Apart from the culinary, though, Wolfe obtains no useful information from Nichols and Timms, and sends Archie to Miss Huddleston's house and place of business to investigate further. There, Archie is bedeviled by a playful chimpanzee, two pet bears and an alligator. He also meets Miss Huddleston's brother Daniel, her nephew Larry, and Alan Brady, an MD who has been spending time with Janet Nichols. Archie does not get much further at the house than Wolfe did in his office, but he has cocktails on the terrace with the various players. As the butler is bringing more drinks, the chimpanzee startles him and a tray of glasses crashes to the ground. Most of the broken glass is cleaned up, but Miss Huddleston's foot is cut by a shard and, because of the presence of the animals, Dr. Brady treats the cut with iodine.

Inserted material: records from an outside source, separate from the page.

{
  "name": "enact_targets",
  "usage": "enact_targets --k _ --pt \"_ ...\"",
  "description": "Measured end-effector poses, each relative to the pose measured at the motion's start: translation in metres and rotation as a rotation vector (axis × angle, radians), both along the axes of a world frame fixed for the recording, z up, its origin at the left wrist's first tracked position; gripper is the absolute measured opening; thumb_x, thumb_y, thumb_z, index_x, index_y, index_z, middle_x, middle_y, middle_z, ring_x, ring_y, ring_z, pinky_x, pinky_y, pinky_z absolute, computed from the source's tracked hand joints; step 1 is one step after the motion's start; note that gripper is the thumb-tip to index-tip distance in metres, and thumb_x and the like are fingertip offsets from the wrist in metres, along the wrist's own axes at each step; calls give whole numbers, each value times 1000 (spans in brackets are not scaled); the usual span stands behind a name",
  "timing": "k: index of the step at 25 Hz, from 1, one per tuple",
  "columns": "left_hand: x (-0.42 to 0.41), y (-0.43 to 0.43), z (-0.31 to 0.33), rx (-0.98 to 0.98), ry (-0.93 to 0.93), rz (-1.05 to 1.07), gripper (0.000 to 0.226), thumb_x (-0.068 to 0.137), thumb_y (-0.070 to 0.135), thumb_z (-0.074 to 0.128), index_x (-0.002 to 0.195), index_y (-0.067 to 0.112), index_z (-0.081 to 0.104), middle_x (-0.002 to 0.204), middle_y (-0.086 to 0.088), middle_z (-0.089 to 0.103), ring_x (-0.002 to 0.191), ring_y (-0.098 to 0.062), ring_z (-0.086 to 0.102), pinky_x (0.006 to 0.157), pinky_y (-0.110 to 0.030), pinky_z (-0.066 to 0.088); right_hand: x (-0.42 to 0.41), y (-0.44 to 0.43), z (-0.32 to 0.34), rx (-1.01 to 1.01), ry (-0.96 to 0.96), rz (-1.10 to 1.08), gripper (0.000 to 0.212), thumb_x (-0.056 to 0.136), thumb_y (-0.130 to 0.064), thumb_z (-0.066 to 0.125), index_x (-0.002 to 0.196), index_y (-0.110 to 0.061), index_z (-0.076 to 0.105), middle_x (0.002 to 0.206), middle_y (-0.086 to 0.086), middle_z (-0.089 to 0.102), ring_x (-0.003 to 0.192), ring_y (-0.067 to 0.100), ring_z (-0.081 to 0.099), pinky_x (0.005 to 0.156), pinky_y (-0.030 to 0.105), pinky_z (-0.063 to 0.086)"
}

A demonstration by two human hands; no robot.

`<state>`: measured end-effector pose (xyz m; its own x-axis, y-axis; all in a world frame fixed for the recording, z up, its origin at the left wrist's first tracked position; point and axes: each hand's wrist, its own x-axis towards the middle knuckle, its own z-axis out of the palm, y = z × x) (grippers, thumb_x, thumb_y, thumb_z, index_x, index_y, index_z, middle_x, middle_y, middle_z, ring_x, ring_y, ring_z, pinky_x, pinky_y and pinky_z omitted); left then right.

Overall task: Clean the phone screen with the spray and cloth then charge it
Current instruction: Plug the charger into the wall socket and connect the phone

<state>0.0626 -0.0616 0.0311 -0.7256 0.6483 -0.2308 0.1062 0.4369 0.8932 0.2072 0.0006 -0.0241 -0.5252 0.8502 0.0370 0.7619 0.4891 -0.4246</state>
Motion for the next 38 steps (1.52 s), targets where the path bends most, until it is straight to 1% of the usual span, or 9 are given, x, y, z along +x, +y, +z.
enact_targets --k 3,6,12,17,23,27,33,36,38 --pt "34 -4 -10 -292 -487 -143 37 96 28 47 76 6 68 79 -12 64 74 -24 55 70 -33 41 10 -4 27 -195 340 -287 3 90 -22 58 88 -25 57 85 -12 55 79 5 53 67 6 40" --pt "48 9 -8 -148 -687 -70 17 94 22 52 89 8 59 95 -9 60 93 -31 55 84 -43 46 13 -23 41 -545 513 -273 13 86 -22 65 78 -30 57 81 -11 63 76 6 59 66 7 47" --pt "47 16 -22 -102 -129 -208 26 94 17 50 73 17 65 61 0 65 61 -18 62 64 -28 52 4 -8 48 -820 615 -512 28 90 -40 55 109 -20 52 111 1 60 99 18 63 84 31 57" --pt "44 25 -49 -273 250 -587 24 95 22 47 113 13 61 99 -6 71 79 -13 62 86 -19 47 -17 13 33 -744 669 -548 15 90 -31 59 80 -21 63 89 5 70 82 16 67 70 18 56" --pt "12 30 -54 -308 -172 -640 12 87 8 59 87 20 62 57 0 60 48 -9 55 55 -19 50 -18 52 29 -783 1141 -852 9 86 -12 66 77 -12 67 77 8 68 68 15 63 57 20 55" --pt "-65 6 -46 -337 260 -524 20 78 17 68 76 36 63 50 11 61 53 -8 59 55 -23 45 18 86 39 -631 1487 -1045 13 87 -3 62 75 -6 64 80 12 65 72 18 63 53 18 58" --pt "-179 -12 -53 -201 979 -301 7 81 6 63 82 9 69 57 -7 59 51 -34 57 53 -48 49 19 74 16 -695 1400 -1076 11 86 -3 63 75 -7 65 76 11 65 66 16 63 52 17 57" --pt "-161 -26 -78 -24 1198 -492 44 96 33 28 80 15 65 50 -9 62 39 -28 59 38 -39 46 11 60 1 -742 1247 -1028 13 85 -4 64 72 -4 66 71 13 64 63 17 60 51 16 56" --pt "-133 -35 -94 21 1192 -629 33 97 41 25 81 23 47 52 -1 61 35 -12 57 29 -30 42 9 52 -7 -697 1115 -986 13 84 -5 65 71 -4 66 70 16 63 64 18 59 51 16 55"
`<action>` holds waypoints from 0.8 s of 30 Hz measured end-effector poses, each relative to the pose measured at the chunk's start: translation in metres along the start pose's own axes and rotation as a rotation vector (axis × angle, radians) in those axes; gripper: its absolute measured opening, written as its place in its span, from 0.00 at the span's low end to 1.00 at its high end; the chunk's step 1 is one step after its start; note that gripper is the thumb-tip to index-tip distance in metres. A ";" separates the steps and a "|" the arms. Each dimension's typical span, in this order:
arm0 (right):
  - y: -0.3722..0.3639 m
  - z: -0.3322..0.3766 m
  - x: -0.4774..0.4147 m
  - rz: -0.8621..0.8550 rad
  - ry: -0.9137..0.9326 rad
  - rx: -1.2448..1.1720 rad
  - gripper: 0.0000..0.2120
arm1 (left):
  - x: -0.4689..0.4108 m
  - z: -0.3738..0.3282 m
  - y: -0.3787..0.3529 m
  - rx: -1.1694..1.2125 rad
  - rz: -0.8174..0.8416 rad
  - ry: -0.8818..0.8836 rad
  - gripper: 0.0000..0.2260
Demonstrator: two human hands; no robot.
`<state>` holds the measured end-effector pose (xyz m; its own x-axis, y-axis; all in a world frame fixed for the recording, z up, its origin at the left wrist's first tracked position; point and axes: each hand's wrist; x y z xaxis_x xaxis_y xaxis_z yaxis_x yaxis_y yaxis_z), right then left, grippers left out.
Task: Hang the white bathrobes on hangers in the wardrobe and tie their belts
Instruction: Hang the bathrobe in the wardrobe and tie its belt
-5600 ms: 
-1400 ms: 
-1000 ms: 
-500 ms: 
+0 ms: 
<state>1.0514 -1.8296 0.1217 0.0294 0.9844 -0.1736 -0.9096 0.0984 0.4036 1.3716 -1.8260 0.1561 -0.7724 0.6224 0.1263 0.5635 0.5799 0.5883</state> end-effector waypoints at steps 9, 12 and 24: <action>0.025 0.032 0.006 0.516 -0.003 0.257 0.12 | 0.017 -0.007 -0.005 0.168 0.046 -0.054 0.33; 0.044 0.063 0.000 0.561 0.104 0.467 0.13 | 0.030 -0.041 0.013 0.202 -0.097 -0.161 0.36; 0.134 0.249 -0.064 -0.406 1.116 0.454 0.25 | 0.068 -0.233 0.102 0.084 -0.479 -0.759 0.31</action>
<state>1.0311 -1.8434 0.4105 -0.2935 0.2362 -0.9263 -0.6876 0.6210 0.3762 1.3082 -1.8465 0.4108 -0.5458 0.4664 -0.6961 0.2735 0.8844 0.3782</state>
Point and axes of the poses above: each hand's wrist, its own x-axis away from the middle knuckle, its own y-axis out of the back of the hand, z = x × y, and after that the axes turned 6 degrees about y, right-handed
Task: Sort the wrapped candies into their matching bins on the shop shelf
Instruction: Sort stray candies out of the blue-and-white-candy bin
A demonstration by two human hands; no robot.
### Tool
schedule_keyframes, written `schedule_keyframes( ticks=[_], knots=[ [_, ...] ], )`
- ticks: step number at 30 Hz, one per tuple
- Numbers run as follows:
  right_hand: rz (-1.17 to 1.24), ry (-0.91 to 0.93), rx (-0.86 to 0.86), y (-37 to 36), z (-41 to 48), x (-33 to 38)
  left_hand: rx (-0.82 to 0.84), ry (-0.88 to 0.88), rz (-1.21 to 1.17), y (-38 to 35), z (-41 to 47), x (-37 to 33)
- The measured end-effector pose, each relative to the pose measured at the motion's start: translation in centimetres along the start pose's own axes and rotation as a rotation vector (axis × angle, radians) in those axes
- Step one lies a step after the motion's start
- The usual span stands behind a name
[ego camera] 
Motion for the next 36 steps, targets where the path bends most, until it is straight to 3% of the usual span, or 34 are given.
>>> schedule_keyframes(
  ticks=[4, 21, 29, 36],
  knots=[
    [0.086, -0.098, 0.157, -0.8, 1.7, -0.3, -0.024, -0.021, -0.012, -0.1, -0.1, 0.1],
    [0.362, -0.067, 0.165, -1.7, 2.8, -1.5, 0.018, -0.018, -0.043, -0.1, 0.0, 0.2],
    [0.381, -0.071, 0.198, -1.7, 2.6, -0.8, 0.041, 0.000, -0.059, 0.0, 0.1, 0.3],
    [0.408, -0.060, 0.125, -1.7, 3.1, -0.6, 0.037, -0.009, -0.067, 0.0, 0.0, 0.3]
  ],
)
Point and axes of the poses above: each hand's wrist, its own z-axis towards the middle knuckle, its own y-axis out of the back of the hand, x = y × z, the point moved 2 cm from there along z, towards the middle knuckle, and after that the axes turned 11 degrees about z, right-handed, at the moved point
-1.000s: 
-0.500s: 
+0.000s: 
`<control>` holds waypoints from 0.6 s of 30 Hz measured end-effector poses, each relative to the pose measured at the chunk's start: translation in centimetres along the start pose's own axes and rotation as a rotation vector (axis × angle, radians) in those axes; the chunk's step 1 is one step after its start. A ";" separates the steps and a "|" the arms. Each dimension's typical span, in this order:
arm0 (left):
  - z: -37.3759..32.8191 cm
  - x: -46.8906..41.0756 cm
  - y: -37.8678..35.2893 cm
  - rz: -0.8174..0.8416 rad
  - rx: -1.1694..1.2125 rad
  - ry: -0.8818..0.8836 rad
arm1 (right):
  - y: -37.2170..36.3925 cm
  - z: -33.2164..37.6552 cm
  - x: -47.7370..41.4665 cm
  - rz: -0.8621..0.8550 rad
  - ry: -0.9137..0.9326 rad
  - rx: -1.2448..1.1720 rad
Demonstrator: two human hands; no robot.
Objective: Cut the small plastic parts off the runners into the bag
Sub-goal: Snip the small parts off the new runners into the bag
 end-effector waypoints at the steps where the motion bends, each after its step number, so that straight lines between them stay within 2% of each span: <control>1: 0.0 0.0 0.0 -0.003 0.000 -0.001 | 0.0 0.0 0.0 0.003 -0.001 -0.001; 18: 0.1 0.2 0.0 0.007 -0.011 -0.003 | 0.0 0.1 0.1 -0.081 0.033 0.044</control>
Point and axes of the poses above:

Less than one week later, Miss Huddleston is dead, having undergone an excruciatingly painful and drawn out death from tetanus. That, as far as Wolfe is concerned, ends his involvement, but Daniel Huddleston makes a nuisance of himself with the police: he believes his sister was murdered. Daniel is insistent enough that Inspector Cramer comes to Wolfe looking for information. Wolfe has none for him, but after Cramer leaves he drops Archie an exiguous hint: he thinks there is one thing that Cramer should have done during his investigation, and wonders if it has rained during the past week.

Cast of characters
Nero Wolfe — The private investigator
Archie Goodwin — Wolfe's assistant (and the narrator of all Wolfe stories)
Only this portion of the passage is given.